- [Work task]
Without including any images, please transcribe all the lines below exactly.

──────────────────────────────

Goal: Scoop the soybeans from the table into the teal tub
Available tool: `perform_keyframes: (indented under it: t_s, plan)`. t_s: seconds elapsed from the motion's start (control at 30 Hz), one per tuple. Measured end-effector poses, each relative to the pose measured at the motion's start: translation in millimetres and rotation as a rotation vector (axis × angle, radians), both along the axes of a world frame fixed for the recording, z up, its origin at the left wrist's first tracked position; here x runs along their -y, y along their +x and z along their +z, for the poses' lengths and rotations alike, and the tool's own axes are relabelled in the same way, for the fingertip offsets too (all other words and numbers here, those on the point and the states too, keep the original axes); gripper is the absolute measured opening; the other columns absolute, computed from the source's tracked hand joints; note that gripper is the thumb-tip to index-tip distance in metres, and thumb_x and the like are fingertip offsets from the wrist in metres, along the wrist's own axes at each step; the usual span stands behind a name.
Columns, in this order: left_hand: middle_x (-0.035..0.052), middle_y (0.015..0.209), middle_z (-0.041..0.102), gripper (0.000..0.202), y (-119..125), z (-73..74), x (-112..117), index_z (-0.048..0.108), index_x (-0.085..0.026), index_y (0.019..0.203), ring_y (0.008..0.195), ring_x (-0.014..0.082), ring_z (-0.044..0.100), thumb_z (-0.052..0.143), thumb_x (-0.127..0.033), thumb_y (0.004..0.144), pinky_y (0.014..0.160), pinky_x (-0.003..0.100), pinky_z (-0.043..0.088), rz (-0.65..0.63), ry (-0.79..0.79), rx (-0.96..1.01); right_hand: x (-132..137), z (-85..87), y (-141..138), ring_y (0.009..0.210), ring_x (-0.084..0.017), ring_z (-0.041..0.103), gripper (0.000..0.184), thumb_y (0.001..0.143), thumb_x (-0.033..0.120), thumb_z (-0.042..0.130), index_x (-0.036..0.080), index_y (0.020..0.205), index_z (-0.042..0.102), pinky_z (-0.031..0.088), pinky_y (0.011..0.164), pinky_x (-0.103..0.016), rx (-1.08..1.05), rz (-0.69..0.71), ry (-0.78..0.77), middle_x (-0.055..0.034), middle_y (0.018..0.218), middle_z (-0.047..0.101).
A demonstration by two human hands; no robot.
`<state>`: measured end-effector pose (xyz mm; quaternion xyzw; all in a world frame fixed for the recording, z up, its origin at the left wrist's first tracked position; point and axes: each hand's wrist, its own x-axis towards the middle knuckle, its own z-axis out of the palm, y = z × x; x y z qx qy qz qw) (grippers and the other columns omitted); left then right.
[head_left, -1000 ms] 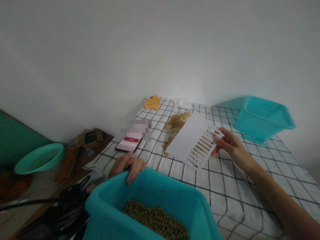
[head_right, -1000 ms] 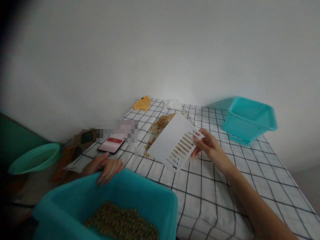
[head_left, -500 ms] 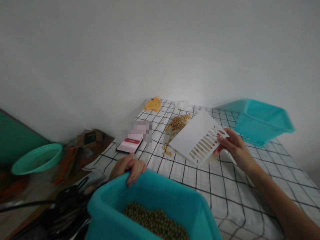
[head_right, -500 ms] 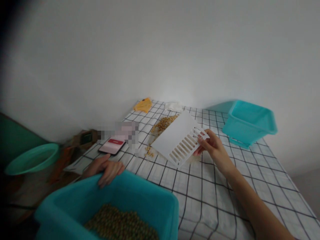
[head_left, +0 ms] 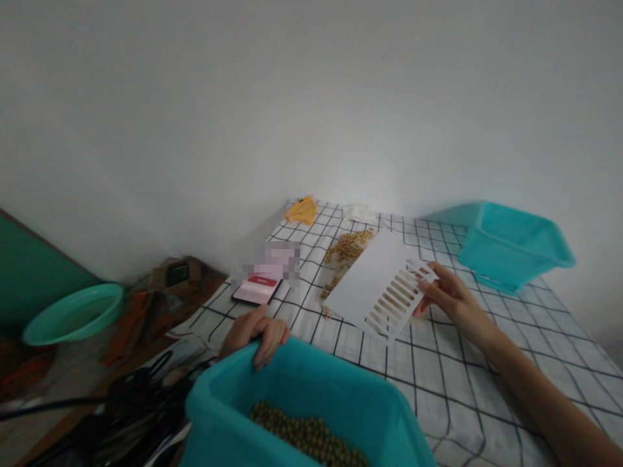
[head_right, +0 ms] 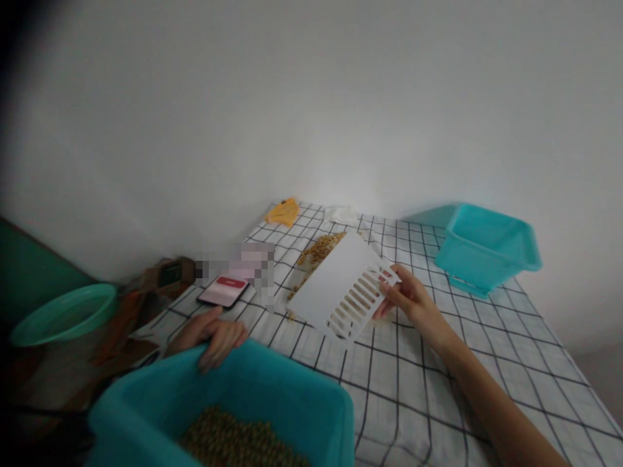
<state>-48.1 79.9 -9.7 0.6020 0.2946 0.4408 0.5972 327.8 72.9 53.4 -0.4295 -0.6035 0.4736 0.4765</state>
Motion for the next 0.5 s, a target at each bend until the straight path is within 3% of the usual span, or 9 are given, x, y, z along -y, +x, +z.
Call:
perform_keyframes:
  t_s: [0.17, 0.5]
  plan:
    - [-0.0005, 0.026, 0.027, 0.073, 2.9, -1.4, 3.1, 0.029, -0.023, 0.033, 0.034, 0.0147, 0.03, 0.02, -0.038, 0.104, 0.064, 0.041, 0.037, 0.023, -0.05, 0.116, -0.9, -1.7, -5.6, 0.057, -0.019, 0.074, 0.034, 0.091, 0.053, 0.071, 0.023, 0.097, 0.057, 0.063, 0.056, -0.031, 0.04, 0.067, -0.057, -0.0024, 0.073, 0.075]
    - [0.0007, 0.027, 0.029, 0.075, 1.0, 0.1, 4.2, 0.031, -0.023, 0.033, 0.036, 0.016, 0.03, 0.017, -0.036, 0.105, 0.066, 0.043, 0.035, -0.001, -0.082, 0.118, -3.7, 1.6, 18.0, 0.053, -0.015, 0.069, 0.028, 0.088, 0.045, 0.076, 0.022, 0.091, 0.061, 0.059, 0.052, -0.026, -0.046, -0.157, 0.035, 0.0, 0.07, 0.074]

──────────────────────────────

- [Task answer]
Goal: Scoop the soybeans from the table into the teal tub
Available tool: `perform_keyframes: (indented under it: t_s, plan)`. t_s: seconds elapsed from the motion's start (control at 30 Hz), one per tuple. Measured end-effector poses, each relative to the pose measured at the motion's start: translation in millimetres and rotation as a rotation vector (axis × angle, radians), both along the axes of a world frame fixed for the recording, z up, its origin at the left wrist's first tracked position; here x runs along their -y, y along their +x and z along their +z, for the poses' lengths and rotations alike, and the tool's own axes are relabelled in the same way, for the fingertip offsets too (all other words and numbers here, those on the point and the states too, keep the original axes); gripper is the absolute measured opening; the other columns absolute, computed from the source's tracked hand joints; note that gripper is the thumb-tip to index-tip distance in metres, and thumb_x and the like are fingertip offsets from the wrist in metres, along the wrist's own axes at each step; the usual span stands behind a name.
Columns, in this order: left_hand: middle_x (-0.035..0.052), middle_y (0.015..0.209), middle_z (-0.041..0.102), gripper (0.000..0.202), y (-119..125), z (-73..74), x (-112..117), index_z (-0.048..0.108), index_x (-0.085..0.026), index_y (0.019..0.203), ring_y (0.008..0.195), ring_x (-0.014..0.082), ring_z (-0.044..0.100), thumb_z (-0.052..0.143), thumb_x (-0.127..0.033), thumb_y (0.004..0.144), pinky_y (0.014..0.160), pinky_x (-0.003..0.100), pinky_z (-0.043..0.088), rz (-0.65..0.63), ry (-0.79..0.79), rx (-0.96..1.01); right_hand: x (-132..137), z (-85..87), y (-141..138), ring_y (0.009..0.210), ring_x (-0.084..0.017), ring_z (-0.041..0.103), gripper (0.000..0.184), thumb_y (0.001..0.143), thumb_x (-0.033..0.120), thumb_z (-0.042..0.130), index_x (-0.036..0.080), index_y (0.020..0.205), index_z (-0.042..0.102), pinky_z (-0.031..0.088), pinky_y (0.011..0.164), pinky_x (-0.103..0.016), rx (-1.08..1.05), rz (-0.69..0.71), ry (-0.78..0.77), middle_x (-0.055..0.034), middle_y (0.018..0.218), middle_z (-0.047..0.101).
A demonstration by two human hands; no robot.
`<state>`: measured end-effector pose (xyz mm; quaternion xyzw; all in a world frame fixed for the recording, z up, its origin at the left wrist's first tracked position; point and axes: each hand's wrist, its own x-axis towards the middle knuckle, its own z-axis out of the palm, y = z × x; x y z qx qy qz qw) (grippers and the other columns omitted); left then right.
[head_left, -1000 ms] 
[head_right, -1000 ms] 
[head_left, -500 ms] 
[head_right, -500 ms] 
[head_left, +0 ms] 
[head_right, +0 ms] 
<state>-48.1 79.9 -9.7 0.6020 0.2946 0.4408 0.5972 327.8 72.9 53.4 -0.4295 -0.6035 0.4736 0.4765</state>
Motion for the next 0.5 s, a target at each bend until the straight path is within 3% of the usual span, or 9 are given, x, y, z along -y, +x, +z.
Call:
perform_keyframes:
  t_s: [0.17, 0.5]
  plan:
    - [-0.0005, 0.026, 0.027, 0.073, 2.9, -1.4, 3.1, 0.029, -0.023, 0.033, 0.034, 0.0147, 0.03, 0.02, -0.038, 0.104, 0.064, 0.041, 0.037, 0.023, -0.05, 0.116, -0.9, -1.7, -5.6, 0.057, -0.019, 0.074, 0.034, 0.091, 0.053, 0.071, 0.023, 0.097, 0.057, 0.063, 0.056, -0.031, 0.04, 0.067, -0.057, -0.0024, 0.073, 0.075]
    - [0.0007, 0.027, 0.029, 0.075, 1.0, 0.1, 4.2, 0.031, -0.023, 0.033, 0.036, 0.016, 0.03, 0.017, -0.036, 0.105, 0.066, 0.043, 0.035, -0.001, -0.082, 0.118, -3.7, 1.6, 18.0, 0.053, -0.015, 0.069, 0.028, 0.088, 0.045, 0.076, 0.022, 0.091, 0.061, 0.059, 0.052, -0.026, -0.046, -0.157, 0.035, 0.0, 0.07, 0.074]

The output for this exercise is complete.